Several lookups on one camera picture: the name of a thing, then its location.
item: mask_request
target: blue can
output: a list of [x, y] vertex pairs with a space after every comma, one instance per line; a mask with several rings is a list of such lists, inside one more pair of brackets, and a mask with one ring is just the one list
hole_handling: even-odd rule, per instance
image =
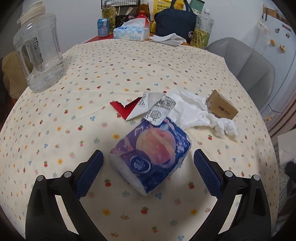
[[98, 36], [107, 37], [109, 36], [109, 19], [102, 18], [98, 20]]

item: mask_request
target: small brown box
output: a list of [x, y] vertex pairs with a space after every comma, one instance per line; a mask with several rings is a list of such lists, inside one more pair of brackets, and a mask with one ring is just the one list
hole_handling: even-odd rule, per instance
[[219, 118], [232, 120], [238, 113], [237, 109], [216, 90], [214, 90], [207, 99], [207, 104], [210, 111]]

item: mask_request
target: bottle cap
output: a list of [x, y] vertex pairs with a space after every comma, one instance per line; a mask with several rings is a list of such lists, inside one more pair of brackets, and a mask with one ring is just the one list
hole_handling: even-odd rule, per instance
[[45, 6], [43, 5], [42, 1], [38, 1], [29, 7], [27, 13], [22, 14], [20, 16], [19, 20], [17, 20], [17, 23], [20, 23], [21, 25], [23, 25], [25, 22], [29, 21], [30, 19], [35, 18], [42, 14], [45, 14]]

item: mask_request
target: navy blue bag
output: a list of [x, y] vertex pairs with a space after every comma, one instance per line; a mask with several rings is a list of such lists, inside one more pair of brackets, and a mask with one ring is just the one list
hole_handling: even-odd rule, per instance
[[154, 15], [156, 35], [163, 37], [175, 33], [190, 43], [195, 28], [196, 15], [187, 0], [184, 0], [186, 11], [174, 9], [175, 2], [176, 0], [172, 0], [170, 8]]

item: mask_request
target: wall
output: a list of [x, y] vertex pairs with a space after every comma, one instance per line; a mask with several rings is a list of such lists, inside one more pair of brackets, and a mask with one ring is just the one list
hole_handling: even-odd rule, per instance
[[[36, 0], [25, 0], [23, 12]], [[225, 37], [241, 40], [262, 15], [262, 4], [271, 0], [205, 0], [204, 8], [215, 20], [210, 43]], [[47, 12], [57, 16], [57, 33], [62, 52], [97, 35], [101, 18], [100, 0], [43, 0]]]
[[[24, 0], [23, 12], [37, 0]], [[102, 18], [100, 0], [43, 0], [46, 12], [57, 17], [57, 35], [62, 53], [98, 35], [97, 21]]]
[[14, 11], [2, 32], [0, 33], [0, 58], [14, 51], [13, 37], [20, 28], [17, 20], [22, 14], [22, 4]]

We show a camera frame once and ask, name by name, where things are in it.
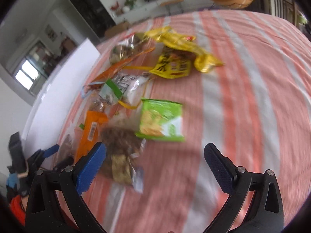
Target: bright window pane
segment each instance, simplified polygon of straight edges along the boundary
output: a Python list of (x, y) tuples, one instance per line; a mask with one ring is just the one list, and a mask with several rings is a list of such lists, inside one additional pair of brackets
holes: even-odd
[(39, 76), (37, 69), (34, 68), (33, 65), (29, 63), (28, 60), (25, 61), (25, 63), (21, 66), (21, 68), (33, 80), (35, 80)]
[(28, 90), (33, 84), (32, 80), (29, 79), (28, 76), (24, 74), (21, 70), (18, 71), (15, 78)]

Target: blue gripper pad
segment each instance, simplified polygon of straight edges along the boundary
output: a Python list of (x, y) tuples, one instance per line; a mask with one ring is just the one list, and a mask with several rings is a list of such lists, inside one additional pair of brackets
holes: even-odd
[(234, 180), (237, 173), (213, 143), (204, 148), (204, 158), (212, 173), (214, 174), (220, 188), (226, 194), (231, 195), (234, 191)]
[(91, 151), (75, 165), (79, 171), (76, 178), (76, 190), (81, 196), (91, 186), (99, 168), (106, 158), (106, 147), (103, 143), (97, 142)]
[(48, 158), (49, 156), (52, 156), (54, 153), (57, 153), (58, 150), (59, 150), (59, 145), (55, 144), (52, 147), (50, 147), (49, 149), (44, 151), (43, 157)]

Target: wooden stool
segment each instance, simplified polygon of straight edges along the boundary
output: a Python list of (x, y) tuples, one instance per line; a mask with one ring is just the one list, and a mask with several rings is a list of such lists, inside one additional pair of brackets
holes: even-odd
[(183, 2), (184, 0), (170, 0), (170, 1), (167, 1), (167, 2), (163, 2), (160, 4), (161, 7), (166, 7), (169, 15), (171, 15), (171, 8), (170, 8), (170, 5), (173, 5), (173, 4), (177, 4), (177, 6), (180, 8), (181, 10), (181, 13), (183, 13), (183, 7), (181, 5), (181, 2)]

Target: bed
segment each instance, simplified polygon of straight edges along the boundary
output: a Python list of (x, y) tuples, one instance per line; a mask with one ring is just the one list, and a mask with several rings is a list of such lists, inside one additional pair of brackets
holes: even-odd
[[(109, 52), (125, 35), (169, 25), (194, 35), (225, 66), (188, 77), (157, 78), (148, 96), (183, 103), (184, 143), (148, 141), (140, 158), (144, 192), (97, 174), (83, 199), (109, 233), (202, 232), (223, 206), (221, 192), (203, 157), (207, 143), (248, 171), (272, 169), (284, 206), (285, 224), (310, 192), (311, 43), (289, 22), (246, 11), (201, 11), (145, 21), (100, 44), (100, 59), (86, 83), (109, 63)], [(155, 64), (159, 51), (134, 61)], [(78, 94), (63, 124), (79, 125)], [(233, 227), (243, 220), (248, 196)], [(61, 206), (69, 210), (61, 195)]]

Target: metal screw
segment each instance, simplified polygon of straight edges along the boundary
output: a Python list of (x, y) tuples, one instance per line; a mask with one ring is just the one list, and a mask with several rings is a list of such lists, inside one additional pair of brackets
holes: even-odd
[(243, 166), (238, 166), (238, 171), (243, 173), (246, 169)]
[(270, 176), (273, 176), (274, 175), (274, 172), (272, 170), (267, 170), (267, 174), (269, 174)]
[(39, 170), (37, 171), (37, 175), (41, 175), (41, 174), (43, 174), (43, 170), (42, 170), (42, 169), (39, 169)]
[(73, 170), (73, 166), (66, 166), (65, 171), (71, 172)]

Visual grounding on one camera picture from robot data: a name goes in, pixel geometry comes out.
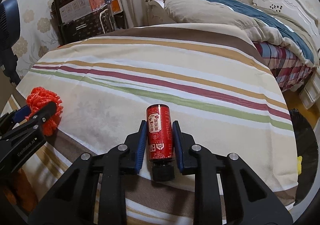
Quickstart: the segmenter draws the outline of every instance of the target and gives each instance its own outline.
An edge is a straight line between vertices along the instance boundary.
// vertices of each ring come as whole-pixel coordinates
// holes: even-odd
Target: plaid bedding
[[[300,83],[312,72],[312,68],[303,64],[287,48],[268,42],[253,42],[253,44],[276,78],[282,92]]]

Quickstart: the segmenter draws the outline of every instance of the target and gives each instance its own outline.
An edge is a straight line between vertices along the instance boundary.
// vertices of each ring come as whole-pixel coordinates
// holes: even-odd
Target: orange yarn
[[[60,97],[53,91],[48,91],[43,87],[36,87],[31,91],[31,94],[27,97],[27,105],[31,109],[31,114],[26,117],[29,120],[38,110],[47,105],[50,101],[53,101],[57,105],[57,112],[42,125],[43,134],[45,136],[51,136],[60,123],[63,106]]]

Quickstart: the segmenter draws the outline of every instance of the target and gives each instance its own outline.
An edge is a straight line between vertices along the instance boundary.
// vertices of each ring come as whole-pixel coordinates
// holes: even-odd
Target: red can
[[[153,163],[152,177],[156,182],[174,179],[174,160],[170,110],[167,105],[147,108],[149,161]]]
[[[167,105],[155,104],[147,108],[149,160],[173,157],[172,126]]]

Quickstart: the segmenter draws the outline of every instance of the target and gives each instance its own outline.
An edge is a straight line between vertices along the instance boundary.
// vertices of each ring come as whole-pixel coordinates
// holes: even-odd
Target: black cap
[[[170,164],[154,165],[152,178],[155,182],[167,182],[174,180],[174,167]]]

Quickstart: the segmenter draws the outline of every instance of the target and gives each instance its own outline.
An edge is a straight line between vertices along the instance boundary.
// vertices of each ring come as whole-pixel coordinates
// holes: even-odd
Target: white headboard
[[[294,19],[311,36],[316,49],[320,48],[318,18],[300,0],[253,0],[253,5],[272,9]]]

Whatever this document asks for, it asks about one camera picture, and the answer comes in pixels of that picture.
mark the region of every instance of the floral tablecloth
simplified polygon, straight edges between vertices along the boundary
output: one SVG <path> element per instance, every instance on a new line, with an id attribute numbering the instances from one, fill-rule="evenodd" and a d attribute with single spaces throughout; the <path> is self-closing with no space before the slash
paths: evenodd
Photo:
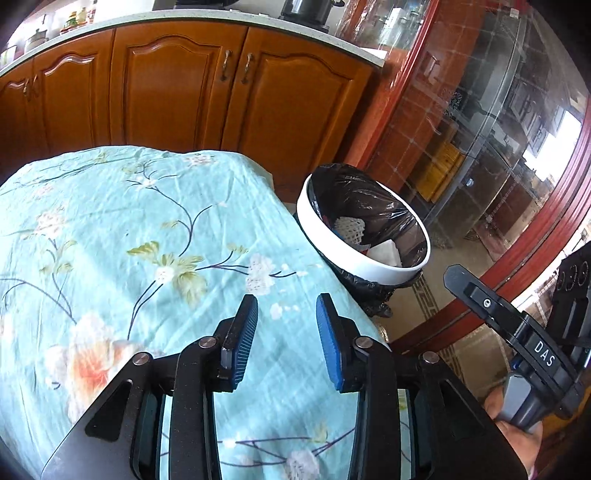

────────────────────────────────────────

WORK INSTRUCTION:
Compute how many lines of the records above hold the string "name". Give the number with no other output.

ANSWER SPACE:
3